Using the listing below, set down exactly the lines starting at the line that contains "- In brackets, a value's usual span" and ending at the line that contains "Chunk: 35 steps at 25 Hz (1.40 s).", both included, and no others.

*** Opening of DATA EXCERPT ***

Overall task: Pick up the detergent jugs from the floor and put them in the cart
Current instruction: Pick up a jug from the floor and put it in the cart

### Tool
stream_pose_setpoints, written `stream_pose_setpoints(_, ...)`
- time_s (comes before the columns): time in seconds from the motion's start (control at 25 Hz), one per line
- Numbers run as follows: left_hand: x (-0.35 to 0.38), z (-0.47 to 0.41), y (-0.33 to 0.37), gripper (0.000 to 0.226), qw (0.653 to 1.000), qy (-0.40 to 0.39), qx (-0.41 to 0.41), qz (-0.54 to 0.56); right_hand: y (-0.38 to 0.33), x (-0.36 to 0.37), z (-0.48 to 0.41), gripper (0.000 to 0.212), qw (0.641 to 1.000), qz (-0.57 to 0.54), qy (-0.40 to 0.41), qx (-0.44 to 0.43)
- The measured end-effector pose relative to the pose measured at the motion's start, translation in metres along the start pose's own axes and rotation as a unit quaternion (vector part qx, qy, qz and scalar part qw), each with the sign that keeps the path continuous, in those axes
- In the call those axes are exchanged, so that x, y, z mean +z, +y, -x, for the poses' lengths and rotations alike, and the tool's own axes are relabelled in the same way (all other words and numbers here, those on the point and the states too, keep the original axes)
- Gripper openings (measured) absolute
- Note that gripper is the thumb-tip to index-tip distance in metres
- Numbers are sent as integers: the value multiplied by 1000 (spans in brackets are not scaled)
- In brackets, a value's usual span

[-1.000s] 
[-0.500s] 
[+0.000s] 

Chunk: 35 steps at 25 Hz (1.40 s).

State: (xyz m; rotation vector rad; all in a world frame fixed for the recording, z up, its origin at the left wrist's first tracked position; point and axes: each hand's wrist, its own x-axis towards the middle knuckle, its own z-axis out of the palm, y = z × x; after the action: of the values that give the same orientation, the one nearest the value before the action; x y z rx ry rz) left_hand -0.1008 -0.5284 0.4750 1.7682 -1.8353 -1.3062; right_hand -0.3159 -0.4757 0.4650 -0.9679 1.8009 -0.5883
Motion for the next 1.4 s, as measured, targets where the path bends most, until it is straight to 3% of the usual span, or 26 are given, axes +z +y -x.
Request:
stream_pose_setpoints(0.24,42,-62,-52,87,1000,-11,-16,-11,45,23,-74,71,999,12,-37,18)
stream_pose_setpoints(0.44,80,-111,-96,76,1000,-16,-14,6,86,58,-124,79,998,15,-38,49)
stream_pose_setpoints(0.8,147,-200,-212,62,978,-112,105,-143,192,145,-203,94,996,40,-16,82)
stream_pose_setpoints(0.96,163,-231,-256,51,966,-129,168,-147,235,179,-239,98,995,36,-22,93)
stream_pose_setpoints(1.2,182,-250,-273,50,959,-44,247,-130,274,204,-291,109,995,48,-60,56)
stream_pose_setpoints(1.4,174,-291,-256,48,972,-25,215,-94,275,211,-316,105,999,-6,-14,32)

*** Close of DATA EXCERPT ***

**RESPONSE AREA**
- In brackets, a value's usual span

[-1.000s] 
[-0.500s] 
[+0.000s] 

Chunk: 35 steps at 25 Hz (1.40 s).

The response is now complete.